## INSTRUCTIONS TO FOLLOW
Up to and including the line that holds "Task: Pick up", copy every line of the records below exactly, starting at the first; leave pictures out.
+---+
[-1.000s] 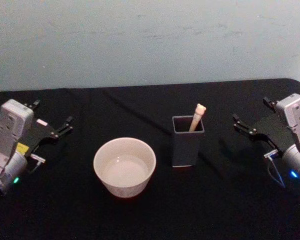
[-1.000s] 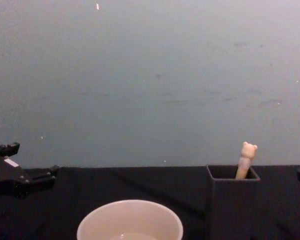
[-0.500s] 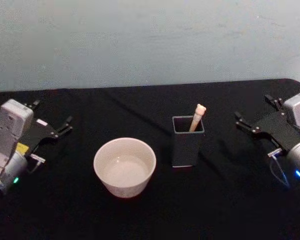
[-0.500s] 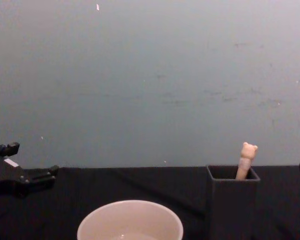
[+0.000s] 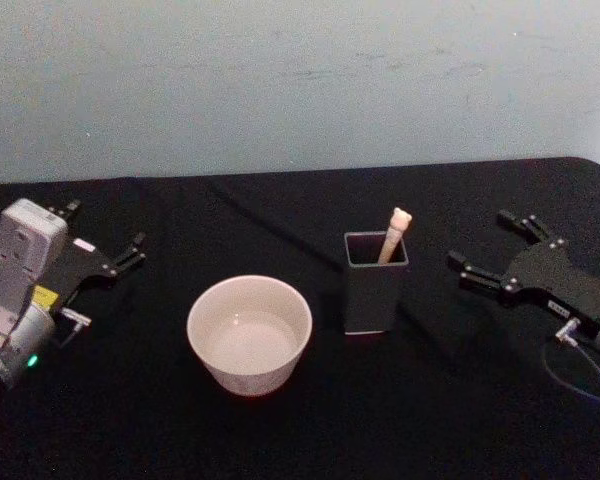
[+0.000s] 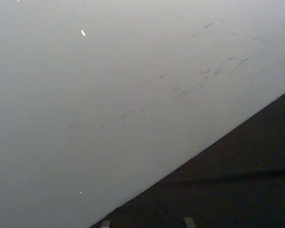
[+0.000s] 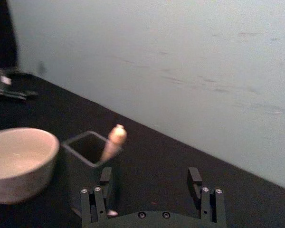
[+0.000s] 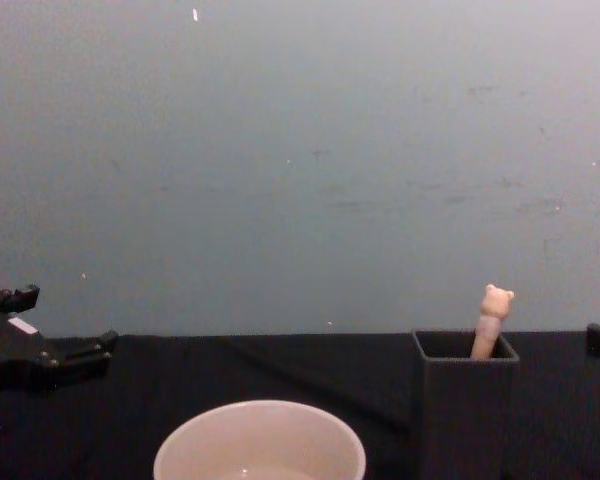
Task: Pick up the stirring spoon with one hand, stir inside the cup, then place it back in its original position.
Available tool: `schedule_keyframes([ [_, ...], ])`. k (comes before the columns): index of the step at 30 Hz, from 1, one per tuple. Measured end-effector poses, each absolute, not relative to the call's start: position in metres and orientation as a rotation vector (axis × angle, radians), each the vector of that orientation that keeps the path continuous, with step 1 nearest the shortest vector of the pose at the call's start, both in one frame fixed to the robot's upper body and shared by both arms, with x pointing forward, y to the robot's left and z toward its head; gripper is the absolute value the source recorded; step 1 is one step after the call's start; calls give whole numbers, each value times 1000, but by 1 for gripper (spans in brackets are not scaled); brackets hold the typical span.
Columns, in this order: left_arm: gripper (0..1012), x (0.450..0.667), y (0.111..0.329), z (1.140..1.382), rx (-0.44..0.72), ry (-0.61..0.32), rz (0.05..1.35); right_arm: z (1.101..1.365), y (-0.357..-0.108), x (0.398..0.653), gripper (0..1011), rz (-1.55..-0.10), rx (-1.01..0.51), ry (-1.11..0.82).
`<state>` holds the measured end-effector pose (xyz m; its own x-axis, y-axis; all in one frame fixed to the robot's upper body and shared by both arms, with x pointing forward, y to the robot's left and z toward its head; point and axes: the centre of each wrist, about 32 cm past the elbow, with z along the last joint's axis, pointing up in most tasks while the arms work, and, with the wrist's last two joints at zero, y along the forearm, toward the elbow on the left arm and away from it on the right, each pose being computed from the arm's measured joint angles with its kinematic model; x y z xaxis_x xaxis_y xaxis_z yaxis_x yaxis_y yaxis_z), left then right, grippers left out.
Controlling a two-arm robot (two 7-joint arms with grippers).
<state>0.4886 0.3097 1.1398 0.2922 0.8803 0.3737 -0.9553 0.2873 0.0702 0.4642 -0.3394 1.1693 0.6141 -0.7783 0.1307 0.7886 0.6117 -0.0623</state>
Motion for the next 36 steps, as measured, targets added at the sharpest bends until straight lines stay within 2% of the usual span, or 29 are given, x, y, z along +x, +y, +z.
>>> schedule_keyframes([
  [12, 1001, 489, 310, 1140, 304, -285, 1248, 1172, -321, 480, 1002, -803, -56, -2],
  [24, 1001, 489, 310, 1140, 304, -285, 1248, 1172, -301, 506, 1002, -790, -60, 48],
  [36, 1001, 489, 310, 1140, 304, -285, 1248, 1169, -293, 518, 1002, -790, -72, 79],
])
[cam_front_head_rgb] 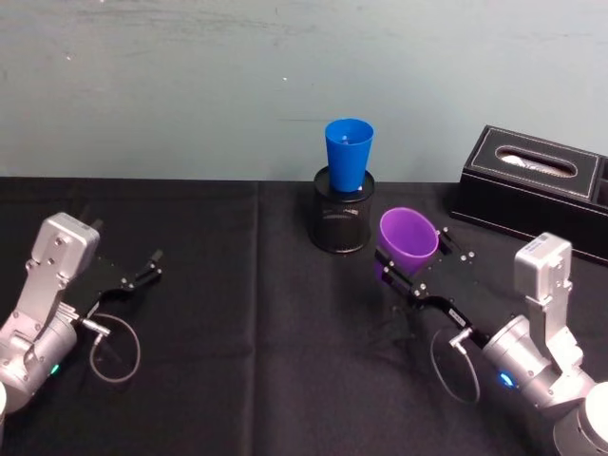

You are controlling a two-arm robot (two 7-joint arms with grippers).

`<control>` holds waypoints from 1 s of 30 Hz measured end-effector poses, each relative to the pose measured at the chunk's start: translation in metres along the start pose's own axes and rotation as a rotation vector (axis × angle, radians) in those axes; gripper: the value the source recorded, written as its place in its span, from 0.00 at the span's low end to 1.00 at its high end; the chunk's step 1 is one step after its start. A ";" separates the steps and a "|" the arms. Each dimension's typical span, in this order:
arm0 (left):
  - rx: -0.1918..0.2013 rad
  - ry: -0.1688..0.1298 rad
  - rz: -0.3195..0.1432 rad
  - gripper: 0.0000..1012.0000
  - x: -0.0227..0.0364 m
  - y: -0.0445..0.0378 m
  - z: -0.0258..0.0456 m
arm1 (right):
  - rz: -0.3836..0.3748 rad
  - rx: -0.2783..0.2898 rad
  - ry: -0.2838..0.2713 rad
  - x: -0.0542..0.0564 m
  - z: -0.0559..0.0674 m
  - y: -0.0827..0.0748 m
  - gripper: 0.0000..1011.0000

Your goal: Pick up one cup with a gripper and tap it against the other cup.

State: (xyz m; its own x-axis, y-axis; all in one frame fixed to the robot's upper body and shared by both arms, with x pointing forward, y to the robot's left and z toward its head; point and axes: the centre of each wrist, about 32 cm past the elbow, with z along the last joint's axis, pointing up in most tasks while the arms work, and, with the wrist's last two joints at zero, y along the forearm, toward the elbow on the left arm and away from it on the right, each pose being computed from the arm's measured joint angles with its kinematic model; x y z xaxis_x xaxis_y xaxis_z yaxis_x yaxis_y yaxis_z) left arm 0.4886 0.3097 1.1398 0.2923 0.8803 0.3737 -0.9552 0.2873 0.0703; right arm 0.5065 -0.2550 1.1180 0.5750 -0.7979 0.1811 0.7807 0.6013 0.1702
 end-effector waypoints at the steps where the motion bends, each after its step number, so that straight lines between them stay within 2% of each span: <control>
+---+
## SOLUTION FOR THIS EXERCISE
[-1.000s] 
[-1.000s] 
[-0.500s] 
[-0.500s] 
[+0.000s] 
[+0.000s] 
[+0.000s] 
[+0.000s] 
Task: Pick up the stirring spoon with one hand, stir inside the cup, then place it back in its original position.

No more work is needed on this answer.